### GOAL OF THE EXERCISE
Transcribe the records word for word, beginning with the first line and ending with the line that contains "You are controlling"; include nothing else.

### MATERIAL PROVIDED
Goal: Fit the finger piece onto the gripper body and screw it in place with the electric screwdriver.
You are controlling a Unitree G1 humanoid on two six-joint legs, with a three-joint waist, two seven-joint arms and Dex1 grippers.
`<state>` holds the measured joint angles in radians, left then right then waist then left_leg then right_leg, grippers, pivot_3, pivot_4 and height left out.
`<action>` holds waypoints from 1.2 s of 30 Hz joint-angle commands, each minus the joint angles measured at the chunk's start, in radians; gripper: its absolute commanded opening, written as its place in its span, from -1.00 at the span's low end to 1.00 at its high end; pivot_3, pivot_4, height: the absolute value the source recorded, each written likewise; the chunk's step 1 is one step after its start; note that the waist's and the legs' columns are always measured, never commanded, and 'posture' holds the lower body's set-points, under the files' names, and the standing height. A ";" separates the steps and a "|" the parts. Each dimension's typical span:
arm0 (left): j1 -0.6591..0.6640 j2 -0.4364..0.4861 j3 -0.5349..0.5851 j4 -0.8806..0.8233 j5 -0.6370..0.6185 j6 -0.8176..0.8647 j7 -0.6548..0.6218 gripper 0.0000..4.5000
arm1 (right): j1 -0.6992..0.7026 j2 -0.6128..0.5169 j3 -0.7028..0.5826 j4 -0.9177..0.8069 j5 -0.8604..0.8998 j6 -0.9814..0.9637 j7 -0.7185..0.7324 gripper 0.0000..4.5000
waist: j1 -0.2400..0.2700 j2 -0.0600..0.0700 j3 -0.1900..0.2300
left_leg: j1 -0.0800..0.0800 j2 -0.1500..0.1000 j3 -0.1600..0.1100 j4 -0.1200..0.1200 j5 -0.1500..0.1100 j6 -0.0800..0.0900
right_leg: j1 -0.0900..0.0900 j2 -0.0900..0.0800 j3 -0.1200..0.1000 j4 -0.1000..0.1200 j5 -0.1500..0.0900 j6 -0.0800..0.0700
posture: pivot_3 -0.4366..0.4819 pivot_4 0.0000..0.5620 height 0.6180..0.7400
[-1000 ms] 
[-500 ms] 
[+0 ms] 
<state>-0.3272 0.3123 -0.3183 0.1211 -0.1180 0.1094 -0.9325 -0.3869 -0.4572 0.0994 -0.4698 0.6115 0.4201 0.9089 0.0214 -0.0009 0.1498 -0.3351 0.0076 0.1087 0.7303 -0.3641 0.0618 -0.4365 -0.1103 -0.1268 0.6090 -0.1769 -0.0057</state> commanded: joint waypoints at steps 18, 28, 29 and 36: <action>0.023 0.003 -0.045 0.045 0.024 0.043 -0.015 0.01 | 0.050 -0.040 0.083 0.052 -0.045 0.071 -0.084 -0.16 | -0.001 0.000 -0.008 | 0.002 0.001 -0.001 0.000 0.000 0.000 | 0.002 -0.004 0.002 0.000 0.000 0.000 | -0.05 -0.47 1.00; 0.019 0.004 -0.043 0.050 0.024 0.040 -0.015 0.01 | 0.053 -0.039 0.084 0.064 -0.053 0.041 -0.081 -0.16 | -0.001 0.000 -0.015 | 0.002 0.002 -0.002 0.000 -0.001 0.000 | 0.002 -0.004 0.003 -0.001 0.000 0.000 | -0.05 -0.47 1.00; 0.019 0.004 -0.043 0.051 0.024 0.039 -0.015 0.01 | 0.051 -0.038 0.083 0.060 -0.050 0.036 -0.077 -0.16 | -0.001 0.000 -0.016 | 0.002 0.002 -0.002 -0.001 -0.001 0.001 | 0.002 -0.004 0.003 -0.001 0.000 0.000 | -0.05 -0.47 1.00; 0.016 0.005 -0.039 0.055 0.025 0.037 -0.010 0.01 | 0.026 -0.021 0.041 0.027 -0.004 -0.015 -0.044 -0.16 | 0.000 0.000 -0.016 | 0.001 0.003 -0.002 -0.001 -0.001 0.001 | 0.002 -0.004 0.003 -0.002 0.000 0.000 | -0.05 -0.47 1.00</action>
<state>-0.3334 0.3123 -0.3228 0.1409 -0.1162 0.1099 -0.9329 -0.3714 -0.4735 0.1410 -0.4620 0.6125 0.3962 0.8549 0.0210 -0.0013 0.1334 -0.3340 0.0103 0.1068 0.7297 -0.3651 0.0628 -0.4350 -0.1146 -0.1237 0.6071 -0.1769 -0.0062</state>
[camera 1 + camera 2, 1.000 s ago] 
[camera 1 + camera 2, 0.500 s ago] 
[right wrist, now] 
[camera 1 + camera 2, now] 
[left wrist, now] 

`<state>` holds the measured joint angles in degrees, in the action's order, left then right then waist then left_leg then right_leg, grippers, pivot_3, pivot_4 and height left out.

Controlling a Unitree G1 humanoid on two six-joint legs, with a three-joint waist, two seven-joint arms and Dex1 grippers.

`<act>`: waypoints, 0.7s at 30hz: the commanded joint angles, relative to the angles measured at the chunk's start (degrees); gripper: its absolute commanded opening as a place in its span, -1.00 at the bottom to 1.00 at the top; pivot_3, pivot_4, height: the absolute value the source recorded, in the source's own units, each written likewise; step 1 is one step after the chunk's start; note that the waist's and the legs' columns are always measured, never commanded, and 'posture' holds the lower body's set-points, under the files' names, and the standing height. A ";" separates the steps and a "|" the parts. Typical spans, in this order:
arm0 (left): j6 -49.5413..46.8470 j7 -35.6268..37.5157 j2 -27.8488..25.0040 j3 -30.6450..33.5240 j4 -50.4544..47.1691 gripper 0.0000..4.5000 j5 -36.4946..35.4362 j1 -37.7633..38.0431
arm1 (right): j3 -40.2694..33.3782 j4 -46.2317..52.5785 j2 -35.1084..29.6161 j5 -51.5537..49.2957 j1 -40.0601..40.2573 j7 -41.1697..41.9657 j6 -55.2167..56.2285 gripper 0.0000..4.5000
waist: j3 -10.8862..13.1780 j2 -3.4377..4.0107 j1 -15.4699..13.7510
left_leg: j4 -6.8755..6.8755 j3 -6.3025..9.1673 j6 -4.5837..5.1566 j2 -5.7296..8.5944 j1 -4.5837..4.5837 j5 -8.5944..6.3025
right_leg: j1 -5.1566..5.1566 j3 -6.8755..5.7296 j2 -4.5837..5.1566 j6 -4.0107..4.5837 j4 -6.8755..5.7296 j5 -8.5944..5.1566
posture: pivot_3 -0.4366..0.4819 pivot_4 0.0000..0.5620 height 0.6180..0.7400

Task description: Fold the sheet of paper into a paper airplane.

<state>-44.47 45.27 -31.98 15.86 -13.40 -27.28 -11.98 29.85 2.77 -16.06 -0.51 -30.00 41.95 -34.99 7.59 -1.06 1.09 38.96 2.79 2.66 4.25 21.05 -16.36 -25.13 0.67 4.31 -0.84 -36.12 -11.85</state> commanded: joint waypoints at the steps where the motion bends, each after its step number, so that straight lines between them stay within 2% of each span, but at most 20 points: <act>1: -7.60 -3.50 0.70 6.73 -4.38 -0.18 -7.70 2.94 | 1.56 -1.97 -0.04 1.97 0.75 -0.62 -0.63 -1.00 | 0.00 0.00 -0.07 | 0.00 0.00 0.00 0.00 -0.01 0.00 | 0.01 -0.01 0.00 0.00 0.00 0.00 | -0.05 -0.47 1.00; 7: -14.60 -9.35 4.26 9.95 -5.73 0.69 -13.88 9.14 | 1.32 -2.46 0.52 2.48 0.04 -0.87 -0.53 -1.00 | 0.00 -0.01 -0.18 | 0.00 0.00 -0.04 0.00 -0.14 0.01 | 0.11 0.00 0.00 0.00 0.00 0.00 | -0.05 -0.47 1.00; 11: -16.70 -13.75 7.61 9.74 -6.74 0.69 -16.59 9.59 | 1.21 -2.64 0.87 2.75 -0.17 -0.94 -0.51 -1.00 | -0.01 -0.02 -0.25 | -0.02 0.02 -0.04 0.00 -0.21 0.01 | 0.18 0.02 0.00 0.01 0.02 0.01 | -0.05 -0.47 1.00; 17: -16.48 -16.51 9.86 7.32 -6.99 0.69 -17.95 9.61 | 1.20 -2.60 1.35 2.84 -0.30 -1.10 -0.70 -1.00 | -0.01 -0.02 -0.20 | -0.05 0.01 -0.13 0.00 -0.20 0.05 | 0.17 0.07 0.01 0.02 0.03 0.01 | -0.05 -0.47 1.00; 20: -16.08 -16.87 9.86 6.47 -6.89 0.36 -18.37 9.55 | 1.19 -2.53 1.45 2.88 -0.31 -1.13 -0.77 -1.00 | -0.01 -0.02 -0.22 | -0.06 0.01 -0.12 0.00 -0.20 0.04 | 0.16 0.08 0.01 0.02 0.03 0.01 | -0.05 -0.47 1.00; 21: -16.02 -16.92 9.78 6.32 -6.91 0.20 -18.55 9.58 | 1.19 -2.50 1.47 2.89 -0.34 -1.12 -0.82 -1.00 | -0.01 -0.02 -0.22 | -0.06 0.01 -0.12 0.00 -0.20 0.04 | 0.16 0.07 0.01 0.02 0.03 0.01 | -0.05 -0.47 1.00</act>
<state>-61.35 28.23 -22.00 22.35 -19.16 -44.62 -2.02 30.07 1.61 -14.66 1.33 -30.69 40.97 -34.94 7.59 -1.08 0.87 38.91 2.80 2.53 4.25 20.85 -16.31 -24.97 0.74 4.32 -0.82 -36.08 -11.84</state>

### OUTPUT OF THE TASK
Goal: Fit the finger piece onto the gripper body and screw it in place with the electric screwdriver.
You are controlling a Unitree G1 humanoid on two six-joint legs, with a three-joint waist, two seven-joint arms and Dex1 grippers.

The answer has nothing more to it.